6. The prefabricated concrete type steel wave dissipating structure utilizing tires according to claim 5, wherein the steel structure (22) comprises H-shaped steel (221), steel end plates (222) are respectively arranged at two ends of the H-shaped steel (221), and steel end plates (222) are provided with steel end plate preformed holes (223); the connecting structure of the profile steel and the inclined plate girder structure (24) comprises a second perforated steel backing plate (251), a second nut (252) and a second mortar protection layer (253); a second steel embedded bolt (245) at the upper part of the inclined plate beam structure (24) passes through a steel end plate (222) through a bolt reserved hole (223) of the steel structure (22), and is fixed by a second perforated steel backing plate (251) and a second nut (252); and after the second screw cap (252) is installed, a second mortar protection layer (253) is poured in the second profile steel reserved groove (244).

7. The prefabricated concrete profile steel wave dissipating structure utilizing the tire according to claim 2, wherein the connecting structure of the pipe pile and the prefabricated concrete wave dissipating structure adopts grouting concrete (411) and the pipe pile reserved steel bars (214); the pipe pile (1), the ring beam structure (21) and the pipe pile reserved steel bars (214) are connected through grouting concrete (411).

8. A precast concrete profile steel wave dissipating structure using a tire according to claim 1, characterized in that the connection structure of the tire and the plate structure (243) comprises a stainless steel pressing plate (421) and a stainless steel nut (422); the tire (3) is mounted on the inclined plate beam structure (24) through a tire connection embedded part (246), a stainless steel pressing plate (421) and a stainless steel screw cap (422).

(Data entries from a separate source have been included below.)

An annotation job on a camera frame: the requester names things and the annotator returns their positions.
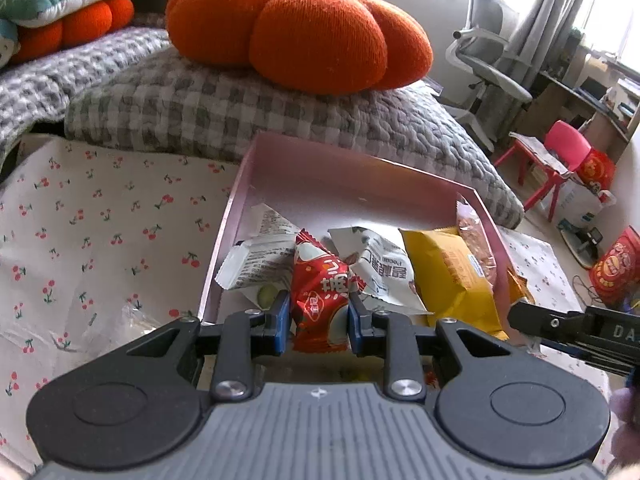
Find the cherry print bed sheet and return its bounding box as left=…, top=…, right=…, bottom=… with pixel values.
left=0, top=137, right=622, bottom=477

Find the grey curtain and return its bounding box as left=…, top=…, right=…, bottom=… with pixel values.
left=504, top=0, right=599, bottom=87

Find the red snack packet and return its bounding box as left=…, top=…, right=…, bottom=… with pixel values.
left=289, top=228, right=369, bottom=355

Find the grey office chair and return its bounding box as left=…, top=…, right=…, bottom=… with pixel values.
left=444, top=0, right=534, bottom=154

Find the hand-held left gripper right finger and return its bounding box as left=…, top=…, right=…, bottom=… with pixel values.
left=347, top=292, right=521, bottom=402

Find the pink plastic child chair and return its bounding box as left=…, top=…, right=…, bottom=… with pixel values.
left=493, top=119, right=591, bottom=224

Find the small orange pumpkin pillow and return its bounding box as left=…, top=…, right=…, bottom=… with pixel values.
left=10, top=0, right=135, bottom=64

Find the grey checked pillow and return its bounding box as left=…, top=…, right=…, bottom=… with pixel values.
left=64, top=52, right=525, bottom=231

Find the red gift bag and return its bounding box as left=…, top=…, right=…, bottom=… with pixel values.
left=574, top=148, right=617, bottom=196

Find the black cable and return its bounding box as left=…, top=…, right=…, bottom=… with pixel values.
left=572, top=274, right=601, bottom=307

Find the white green-print snack packet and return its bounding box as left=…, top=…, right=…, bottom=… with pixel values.
left=214, top=203, right=301, bottom=311

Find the white cardboard box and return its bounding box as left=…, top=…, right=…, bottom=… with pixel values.
left=549, top=179, right=609, bottom=231

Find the large orange pumpkin pillow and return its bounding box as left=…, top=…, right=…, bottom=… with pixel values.
left=165, top=0, right=435, bottom=96

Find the red printed bag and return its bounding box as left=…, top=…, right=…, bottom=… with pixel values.
left=588, top=224, right=640, bottom=307

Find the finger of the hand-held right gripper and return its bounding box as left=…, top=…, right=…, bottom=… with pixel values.
left=537, top=337, right=629, bottom=377
left=507, top=300, right=591, bottom=349

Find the person's right hand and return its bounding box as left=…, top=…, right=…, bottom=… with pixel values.
left=606, top=389, right=640, bottom=480

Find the white brown-print snack packet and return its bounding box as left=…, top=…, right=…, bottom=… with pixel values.
left=327, top=226, right=431, bottom=316

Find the pink cardboard box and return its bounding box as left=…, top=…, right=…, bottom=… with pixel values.
left=197, top=132, right=527, bottom=347

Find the wooden desk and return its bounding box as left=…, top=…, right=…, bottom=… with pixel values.
left=519, top=44, right=640, bottom=162

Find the pink wafer snack packet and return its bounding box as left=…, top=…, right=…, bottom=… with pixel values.
left=455, top=199, right=501, bottom=287

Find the large yellow snack packet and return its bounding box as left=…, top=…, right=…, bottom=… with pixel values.
left=399, top=228, right=509, bottom=342

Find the orange snack packet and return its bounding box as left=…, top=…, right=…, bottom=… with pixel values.
left=504, top=267, right=536, bottom=307

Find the patterned cloth on chair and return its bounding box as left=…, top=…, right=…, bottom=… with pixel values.
left=508, top=131, right=571, bottom=176

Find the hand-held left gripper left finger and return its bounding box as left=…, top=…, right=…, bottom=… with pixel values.
left=120, top=290, right=292, bottom=402

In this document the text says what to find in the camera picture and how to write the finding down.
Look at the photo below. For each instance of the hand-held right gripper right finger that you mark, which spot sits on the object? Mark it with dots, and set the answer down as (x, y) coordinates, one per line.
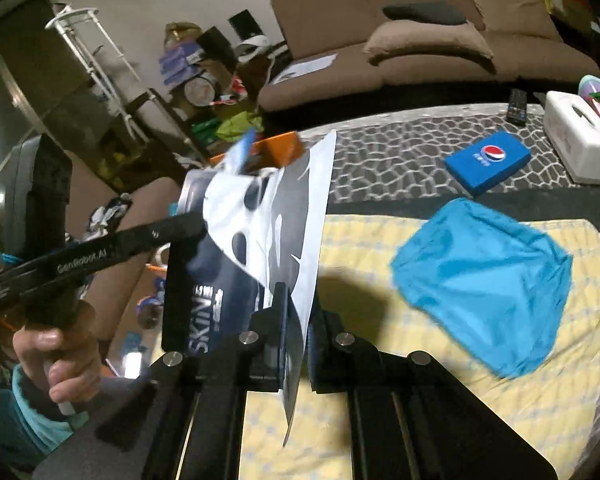
(325, 360)

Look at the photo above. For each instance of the green plastic bag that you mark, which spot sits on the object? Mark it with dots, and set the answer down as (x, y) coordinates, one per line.
(237, 127)

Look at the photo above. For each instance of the person's left hand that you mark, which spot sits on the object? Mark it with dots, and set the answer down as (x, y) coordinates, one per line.
(65, 375)

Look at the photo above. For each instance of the person's leg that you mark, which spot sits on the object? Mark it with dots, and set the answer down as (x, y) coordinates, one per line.
(140, 205)

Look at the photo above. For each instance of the black remote control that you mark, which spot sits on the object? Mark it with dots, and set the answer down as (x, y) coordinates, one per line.
(517, 107)

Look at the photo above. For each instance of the black white cloth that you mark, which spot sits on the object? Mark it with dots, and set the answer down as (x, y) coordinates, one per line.
(107, 215)

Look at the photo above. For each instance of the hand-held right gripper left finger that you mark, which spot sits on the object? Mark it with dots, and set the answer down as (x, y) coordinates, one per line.
(280, 330)

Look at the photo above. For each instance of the round metal tin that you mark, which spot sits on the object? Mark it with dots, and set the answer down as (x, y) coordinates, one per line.
(200, 91)

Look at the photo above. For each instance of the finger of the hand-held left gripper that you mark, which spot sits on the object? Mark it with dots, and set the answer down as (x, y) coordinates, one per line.
(170, 232)

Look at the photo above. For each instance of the blue box round logo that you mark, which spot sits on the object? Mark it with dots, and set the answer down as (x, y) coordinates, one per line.
(470, 170)

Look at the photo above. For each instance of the pastel coloured toy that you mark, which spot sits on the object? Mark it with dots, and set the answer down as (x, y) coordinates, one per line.
(597, 90)

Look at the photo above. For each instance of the dark wooden cabinet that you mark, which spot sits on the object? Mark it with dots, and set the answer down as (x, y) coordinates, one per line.
(30, 60)

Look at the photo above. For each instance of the yellow blanket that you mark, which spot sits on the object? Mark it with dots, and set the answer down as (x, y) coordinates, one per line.
(455, 410)

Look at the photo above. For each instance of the blue cloth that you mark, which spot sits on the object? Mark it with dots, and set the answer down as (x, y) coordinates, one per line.
(480, 280)

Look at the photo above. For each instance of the person's left forearm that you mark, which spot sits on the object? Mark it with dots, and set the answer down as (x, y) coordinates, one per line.
(25, 420)

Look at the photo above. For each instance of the orange cardboard box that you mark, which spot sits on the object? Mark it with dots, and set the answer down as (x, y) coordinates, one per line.
(280, 147)

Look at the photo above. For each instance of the tan sofa cushion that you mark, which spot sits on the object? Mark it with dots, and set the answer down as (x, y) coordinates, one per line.
(425, 42)

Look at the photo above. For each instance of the white tissue box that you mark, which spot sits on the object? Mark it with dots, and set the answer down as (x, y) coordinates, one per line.
(575, 140)

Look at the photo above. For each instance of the brown sofa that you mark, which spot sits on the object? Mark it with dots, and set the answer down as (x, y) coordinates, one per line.
(430, 77)

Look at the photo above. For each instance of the blue cardboard box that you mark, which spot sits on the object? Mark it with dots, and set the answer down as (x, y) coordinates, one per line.
(180, 62)

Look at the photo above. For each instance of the dark face mask packet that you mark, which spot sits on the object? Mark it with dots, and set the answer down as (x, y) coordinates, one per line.
(260, 240)

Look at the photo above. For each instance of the grey patterned blanket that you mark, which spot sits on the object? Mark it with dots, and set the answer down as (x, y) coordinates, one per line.
(405, 160)

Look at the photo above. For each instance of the white papers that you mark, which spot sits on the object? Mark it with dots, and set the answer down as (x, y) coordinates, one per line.
(305, 67)

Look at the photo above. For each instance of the white metal rack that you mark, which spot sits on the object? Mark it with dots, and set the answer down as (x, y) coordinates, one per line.
(75, 14)

9. The precast concrete profile steel wave dissipating structure using the tire according to claim 2, characterized in that the grouting pipe interface (13) is composed of a steel pipe (131), an inner shear key (132), an intermediate shear key (133) and an outer shear key (134); the inner shear key (132), the middle shear key (133) and the outer shear key (134) are welded on the steel pipe (131); the grouting hose (431) is connected with the grouting pipe connector (13) through a magnetic U-shaped buckle (432); after the grouting hose (431) is sleeved on the grouting pipe connector (13), a magnetic U-shaped buckle (432) is arranged between the middle shear key (133) and the outer shear key (134) for fixation; the magnetic U-shaped buckle (432) is welded with the steel rope (433).